_Requirement_
Work through the records below, line by line, and say how many lines include "about", with nothing else.
*** Block opens ***
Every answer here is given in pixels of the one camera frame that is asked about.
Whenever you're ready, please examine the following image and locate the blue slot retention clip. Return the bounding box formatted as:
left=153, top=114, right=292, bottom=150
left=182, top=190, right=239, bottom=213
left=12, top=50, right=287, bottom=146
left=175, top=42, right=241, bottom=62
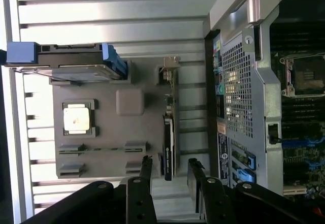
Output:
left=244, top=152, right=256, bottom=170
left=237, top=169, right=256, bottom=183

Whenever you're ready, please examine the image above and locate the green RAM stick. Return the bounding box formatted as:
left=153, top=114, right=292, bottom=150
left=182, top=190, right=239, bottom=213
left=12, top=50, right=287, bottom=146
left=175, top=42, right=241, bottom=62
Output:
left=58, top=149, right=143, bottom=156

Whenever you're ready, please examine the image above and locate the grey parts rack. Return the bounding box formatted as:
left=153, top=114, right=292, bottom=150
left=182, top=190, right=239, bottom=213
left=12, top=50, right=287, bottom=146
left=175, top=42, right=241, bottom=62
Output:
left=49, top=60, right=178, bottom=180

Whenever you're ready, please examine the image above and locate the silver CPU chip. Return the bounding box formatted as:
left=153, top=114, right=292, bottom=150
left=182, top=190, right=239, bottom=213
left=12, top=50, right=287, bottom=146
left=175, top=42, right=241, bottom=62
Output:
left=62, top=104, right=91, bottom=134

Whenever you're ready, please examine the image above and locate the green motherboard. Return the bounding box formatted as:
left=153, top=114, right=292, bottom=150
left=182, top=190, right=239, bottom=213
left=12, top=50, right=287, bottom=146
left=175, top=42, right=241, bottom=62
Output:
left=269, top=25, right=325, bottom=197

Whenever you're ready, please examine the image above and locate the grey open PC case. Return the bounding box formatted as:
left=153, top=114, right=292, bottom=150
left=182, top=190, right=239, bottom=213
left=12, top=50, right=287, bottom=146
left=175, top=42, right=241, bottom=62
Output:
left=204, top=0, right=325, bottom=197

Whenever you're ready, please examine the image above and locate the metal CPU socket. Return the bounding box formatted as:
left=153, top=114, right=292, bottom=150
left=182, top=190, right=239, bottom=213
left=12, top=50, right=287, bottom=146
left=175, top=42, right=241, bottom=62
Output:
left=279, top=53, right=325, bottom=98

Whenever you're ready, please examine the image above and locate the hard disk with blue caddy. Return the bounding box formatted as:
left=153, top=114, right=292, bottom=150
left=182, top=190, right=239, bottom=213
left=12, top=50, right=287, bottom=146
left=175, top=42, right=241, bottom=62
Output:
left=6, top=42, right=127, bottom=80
*** Block closes ***
*** Block opens ***
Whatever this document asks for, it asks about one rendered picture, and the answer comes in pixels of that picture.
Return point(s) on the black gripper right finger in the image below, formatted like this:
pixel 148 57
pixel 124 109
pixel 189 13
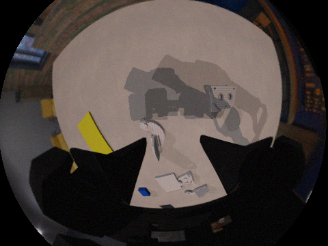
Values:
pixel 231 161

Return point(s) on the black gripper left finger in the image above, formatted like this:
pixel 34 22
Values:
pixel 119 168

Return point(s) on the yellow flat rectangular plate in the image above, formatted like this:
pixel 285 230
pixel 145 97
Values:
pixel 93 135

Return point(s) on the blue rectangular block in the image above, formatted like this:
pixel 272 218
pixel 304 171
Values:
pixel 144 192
*** Block closes ***
_Answer box_
2